Não sei se ainda é válida a afirmação, mas parece que a língua oficial do Itamaraty é o Francês, a língua da diplomacia. Pare seu carro na garagem e certifique-se que tem uma letra “m” na palavra “garage”. E não adianta pronunciar tal qual os comedores de rotidógui. A palavra é francesa, oui?
E como eu já falei lá em cima, vai ser um festival de francesismo. Não haverá escola de samba que se preze que não trará no enredo alguma alusão aos queijos, vinhos, Torre Eiffel, Asterix, Obelix e se bobear, a Marselhesa será levada em ritmo de samba em qualquer esquina. Coisa do tipo. Alózanfan de la patri! Que em brasileiro quer dizer: Vamos lá, rapaziada! Só não garanto que Zidane e o gnomo que um dia foi o inimigo público número 1 dos brasileiros, um tal de Alain Prost, sejam convidados para a festa. Aqui, um parêntese: Nós somos muito cordiais mesmo. Certa vez, numa comemoração de não sei o que sobre o Maracanã, alguém teve a idéia de jerico de convidar o Ghiggia, aquele ponta uruguaio que fez o Brasil inteiro morrer um pouquinho. Pediram ao Nilton Santos, a enciclopédia do futebol, que na Copa de 50 estava no banco, para recebê-lo e dar as boas-vindas. Não é preciso dizer que a mãe do uruguaio foi “elogiada” na resposta negativa a essa tresloucada idéia. “Eu lá vou apertar a mão desse f…”?

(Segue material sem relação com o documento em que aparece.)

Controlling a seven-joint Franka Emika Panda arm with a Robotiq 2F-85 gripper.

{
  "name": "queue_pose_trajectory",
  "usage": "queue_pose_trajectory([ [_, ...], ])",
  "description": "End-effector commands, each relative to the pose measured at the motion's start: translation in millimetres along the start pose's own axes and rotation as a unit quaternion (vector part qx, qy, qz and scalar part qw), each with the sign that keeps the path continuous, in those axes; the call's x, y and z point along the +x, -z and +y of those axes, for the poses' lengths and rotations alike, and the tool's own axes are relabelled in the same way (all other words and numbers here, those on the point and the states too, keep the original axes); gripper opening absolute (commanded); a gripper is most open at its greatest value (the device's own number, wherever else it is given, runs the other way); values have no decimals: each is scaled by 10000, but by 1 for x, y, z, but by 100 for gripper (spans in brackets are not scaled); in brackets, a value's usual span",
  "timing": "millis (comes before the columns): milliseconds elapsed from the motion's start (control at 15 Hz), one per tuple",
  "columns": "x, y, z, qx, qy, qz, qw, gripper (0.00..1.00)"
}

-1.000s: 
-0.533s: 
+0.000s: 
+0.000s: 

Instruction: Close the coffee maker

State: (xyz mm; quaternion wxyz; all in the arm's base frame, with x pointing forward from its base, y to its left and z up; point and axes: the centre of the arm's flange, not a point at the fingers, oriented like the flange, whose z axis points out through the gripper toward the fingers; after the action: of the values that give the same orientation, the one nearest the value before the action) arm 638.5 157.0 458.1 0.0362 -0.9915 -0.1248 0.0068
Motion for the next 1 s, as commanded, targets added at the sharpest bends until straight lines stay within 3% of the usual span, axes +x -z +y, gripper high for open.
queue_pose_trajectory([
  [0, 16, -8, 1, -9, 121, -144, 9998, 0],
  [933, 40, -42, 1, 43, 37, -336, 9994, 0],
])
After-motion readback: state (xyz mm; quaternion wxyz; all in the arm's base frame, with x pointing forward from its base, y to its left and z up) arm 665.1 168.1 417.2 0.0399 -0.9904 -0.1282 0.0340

Certamente vai ter Richelieu de destaque em alto de carro alegórico e a fantasia será elaborada com papel de embrulho. Ora, ele não foi a eminência parda? Também haverá um carro alegórico com uma enorme banheira para mostrar que Luís XIV, que dizia “L´Etat c´est moi” e se julgava o Rei-Sol, tomará o seu terceiro banho somando vida e pós-vida. Não sabe? Só tomou dois banhos desde o dia em que viu a luz do Sol pela primeira vez até o dia em que bateu as botas. Alas inteiras virão fantasiadas de O Espírito das Leis e uma ala do PT virá declamando trechos do Contrato Social. O carro abre alas terá um baita estandarte avec La Déclaration des droits de l’homme et du citoyen. Adivinhe qual será o estribilho de alguns sambas? Não faz a menor idéia? Muito simples… LIBERTÉ! EGALITÉ! FRATERNITÉ! Ou, quem sabe, uma letra de samba-enredo assim: Lá nas Malvinas,/o Gardel quase botou a Rainha da Inglaterra pra correr/Mandou um monte de Exocet/Um monte de Exocet… Olha o Exocet aí, gente!

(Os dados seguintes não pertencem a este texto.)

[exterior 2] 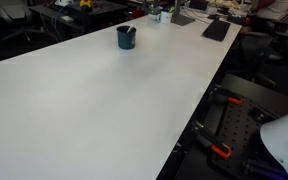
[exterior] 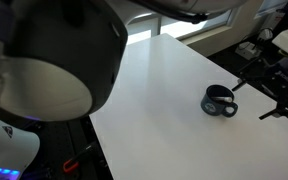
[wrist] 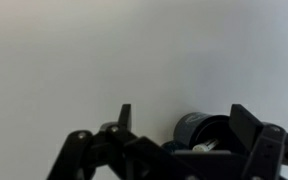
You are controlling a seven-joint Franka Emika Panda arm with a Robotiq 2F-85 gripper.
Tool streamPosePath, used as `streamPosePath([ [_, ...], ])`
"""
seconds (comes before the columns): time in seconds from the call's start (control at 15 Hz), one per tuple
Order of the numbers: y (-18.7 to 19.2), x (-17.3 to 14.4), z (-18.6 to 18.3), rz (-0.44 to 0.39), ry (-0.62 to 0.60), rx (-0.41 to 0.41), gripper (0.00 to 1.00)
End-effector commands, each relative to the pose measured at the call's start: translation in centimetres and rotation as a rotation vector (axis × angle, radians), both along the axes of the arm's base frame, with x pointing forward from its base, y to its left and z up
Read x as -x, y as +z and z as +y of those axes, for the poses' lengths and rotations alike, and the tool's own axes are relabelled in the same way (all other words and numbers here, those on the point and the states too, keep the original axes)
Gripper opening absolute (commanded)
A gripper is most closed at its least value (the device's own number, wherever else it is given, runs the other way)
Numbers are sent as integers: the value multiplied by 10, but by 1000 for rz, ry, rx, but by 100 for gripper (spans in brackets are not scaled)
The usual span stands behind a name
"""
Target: Remove the marker from the cup
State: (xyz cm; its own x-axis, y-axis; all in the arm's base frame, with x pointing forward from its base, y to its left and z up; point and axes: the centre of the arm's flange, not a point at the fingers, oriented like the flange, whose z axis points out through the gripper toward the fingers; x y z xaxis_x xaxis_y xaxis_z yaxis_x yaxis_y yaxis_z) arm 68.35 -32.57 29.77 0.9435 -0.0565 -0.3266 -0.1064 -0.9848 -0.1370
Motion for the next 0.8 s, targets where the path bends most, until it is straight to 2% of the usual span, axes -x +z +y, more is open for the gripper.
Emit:
streamPosePath([
  [0.0, 0, 0, 0, 0, 0, 0, 100],
  [0.27, 2, -4, 0, 1, -6, -1, 100],
  [0.73, 0, -40, -8, -2, -6, -22, 100],
])
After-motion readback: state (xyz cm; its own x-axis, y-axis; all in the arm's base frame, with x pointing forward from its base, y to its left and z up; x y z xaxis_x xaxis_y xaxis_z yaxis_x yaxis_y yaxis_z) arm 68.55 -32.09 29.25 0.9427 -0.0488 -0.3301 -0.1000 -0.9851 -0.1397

Vai ser muito bacana ouvir a Sapucaí inteira berrando estas palavras de ordem e cantando sambas dans le français. Pode até ser que alguma bicha mais afoita queira vir de Maria Antonieta comendo brioches, doida pra colocar seu pescocinho na guilhotina e ter sua cabeça rolando pela Sapucaí. Vai ser a glóóóóória!
E zefiní!
_________
(¹) – Nos anos 80, a psicanálise ainda rendia polêmicas exaltadas nos jornais, como a que opôs Eduardo Mascarenhas e José Guilherme Merquior, que cunhou o termo “lacanagem” para definir a obra de Lacan. O senhor acha que o tema ainda hoje suscita oposições tão acirradas?

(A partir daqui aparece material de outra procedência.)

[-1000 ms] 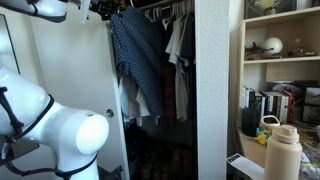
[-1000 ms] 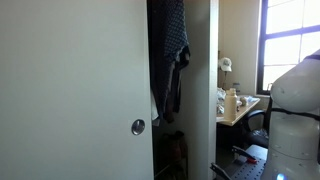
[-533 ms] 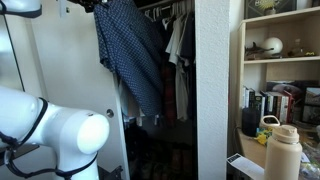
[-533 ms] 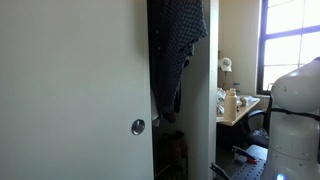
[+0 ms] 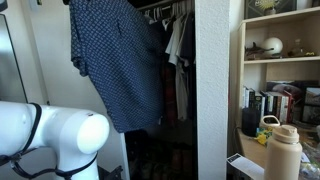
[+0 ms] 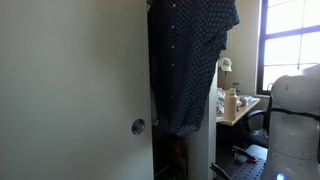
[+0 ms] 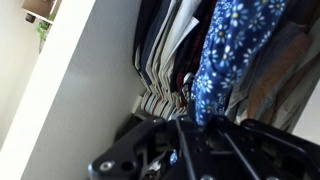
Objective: Move the hanger with the black and white shirt to the right
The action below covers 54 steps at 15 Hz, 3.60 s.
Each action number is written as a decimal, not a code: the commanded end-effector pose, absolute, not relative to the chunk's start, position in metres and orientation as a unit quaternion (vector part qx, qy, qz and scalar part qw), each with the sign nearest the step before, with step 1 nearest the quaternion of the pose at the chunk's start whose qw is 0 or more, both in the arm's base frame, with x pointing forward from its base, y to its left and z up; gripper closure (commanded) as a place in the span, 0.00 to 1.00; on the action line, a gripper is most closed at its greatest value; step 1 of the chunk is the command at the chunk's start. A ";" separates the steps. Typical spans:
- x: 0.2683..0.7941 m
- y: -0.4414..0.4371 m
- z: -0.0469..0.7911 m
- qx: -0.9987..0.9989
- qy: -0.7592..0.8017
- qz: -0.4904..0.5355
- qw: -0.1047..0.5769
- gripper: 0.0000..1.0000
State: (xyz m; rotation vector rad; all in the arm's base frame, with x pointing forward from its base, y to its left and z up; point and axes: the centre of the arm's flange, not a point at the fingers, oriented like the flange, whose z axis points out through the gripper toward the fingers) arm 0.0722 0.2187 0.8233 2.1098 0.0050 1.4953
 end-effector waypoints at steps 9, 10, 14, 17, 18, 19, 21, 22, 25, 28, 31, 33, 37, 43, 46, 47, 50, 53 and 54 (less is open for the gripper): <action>-0.020 0.191 0.823 0.770 -0.033 0.551 0.320 0.98; -0.023 0.190 0.822 0.768 -0.036 0.551 0.323 0.98; -0.018 0.191 0.819 0.767 -0.030 0.552 0.327 0.98; -0.001 0.189 0.819 0.765 -0.023 0.553 0.331 0.98; 0.006 0.186 0.820 0.763 -0.021 0.553 0.334 0.98; 0.015 0.183 0.820 0.761 -0.014 0.556 0.334 0.98; 0.035 0.178 0.822 0.760 0.002 0.560 0.330 0.98; 0.046 0.174 0.824 0.758 0.014 0.563 0.329 0.98; 0.077 0.166 0.829 0.756 0.033 0.567 0.326 0.98; 0.104 0.157 0.839 0.751 0.043 0.571 0.328 0.98; 0.125 0.151 0.846 0.748 0.055 0.574 0.328 0.98; 0.139 0.148 0.848 0.747 0.059 0.574 0.329 0.98; 0.166 0.138 0.850 0.746 0.070 0.574 0.330 0.98; 0.215 0.106 0.856 0.742 0.077 0.581 0.326 0.98; 0.242 0.084 0.854 0.744 0.076 0.580 0.323 0.98; 0.252 0.077 0.853 0.745 0.076 0.579 0.323 0.98; 0.281 0.063 0.848 0.743 0.079 0.583 0.318 0.98; 0.310 0.058 0.846 0.739 0.087 0.588 0.316 0.98; 0.318 0.059 0.848 0.736 0.090 0.591 0.317 0.98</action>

Mezan: Às vezes, sim: uma destas polêmicas foi a pergunta que você fez no começo. Ela implica a idéia de que a psicanálise se situa em algum ponto do gradiente que vai do antiquado ao charlatanesco, aquela idéia de que hoje existem coisas muito melhores, mais eficientes, para tratar os pacientes. Ora, desde os tempos de Freud tem sido assim. Acho que hoje essa crença tem mais peso nos países de língua inglesa. Dada a importância cultural desses países, a idéia acaba se difundindo. Há críticas de uma banalidade e de uma superficialidade desconcertantes. (Renato Mezan em entrevista concedida à Revista Trópico)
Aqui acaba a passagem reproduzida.